### WORK TASK
Below are entries; copy exactly the lines from the one with "Would you be able to locate the brown" through the one with "Would you be able to locate the red capped", both included, and leave out the rest.

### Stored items
========================================================================
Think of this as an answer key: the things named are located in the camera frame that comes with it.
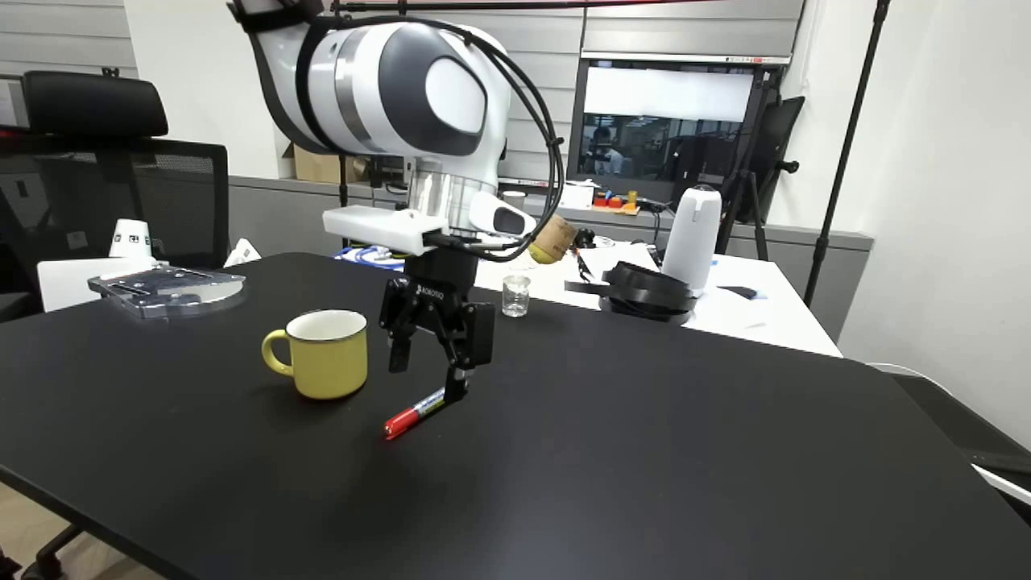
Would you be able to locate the cardboard box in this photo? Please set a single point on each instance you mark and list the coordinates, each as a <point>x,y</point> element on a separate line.
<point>316,166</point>

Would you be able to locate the thin black wall pole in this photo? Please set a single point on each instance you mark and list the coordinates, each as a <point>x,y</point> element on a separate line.
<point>849,141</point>

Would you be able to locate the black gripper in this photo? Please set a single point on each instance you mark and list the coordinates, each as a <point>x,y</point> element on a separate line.
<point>440,300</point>

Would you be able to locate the black flat panel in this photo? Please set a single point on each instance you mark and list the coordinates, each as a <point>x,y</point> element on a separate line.
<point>783,141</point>

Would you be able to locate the white rectangular board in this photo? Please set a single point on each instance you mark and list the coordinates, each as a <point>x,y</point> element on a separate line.
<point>70,284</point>

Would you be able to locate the yellow enamel mug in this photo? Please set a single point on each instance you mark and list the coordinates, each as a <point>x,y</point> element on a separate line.
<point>326,364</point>

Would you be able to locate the white box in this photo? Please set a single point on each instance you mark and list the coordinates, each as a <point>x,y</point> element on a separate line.
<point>578,194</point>

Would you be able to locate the small clear glass jar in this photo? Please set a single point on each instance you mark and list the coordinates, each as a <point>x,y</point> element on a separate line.
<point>516,297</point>

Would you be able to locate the brown wooden mallet head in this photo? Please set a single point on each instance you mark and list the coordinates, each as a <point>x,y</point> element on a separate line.
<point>549,238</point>

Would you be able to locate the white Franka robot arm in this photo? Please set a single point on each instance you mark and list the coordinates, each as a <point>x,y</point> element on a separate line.
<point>375,86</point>

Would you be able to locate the red orange small blocks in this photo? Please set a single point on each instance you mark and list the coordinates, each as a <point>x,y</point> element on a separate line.
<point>614,200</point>

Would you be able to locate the black office chair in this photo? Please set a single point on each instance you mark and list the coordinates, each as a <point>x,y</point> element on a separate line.
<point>97,181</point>

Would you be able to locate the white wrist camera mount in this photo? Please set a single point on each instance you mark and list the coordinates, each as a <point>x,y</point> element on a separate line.
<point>382,229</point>

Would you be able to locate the large dark window screen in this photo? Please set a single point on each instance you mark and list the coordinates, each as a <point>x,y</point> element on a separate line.
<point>665,129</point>

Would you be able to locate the black table leg base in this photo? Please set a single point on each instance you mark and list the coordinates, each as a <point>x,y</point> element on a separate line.
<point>52,552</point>

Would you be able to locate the red capped marker pen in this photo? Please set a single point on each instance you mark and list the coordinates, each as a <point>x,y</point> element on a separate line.
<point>403,424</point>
========================================================================
### RESPONSE TO THE EXERCISE
Would you be able to locate the brown wooden mallet head in this photo? Please set a single point on each instance you mark and list the coordinates, each as a <point>x,y</point> element on a separate line.
<point>549,238</point>

Would you be able to locate the white Franka robot arm in this photo? Please set a single point on each instance you mark and list the coordinates, each as a <point>x,y</point> element on a separate line.
<point>375,86</point>

Would you be able to locate the red orange small blocks in this photo? Please set a single point on each instance you mark and list the coordinates, each as a <point>x,y</point> element on a separate line.
<point>614,200</point>

Would you be able to locate the black office chair in this photo? Please set a single point on each instance you mark and list the coordinates, each as a <point>x,y</point> element on a separate line.
<point>97,181</point>

Would you be able to locate the white wrist camera mount in this photo? Please set a single point on each instance you mark and list the coordinates, each as a <point>x,y</point> element on a separate line.
<point>382,229</point>

Would you be able to locate the large dark window screen in this photo? Please set a single point on each instance you mark and list the coordinates, each as a <point>x,y</point> element on a separate line.
<point>665,129</point>

Would you be able to locate the black table leg base in this photo? Please set a single point on each instance you mark and list the coordinates, each as a <point>x,y</point> element on a separate line.
<point>52,552</point>

Would you be able to locate the red capped marker pen in this photo? Please set a single point on each instance you mark and list the coordinates, each as a <point>x,y</point> element on a separate line.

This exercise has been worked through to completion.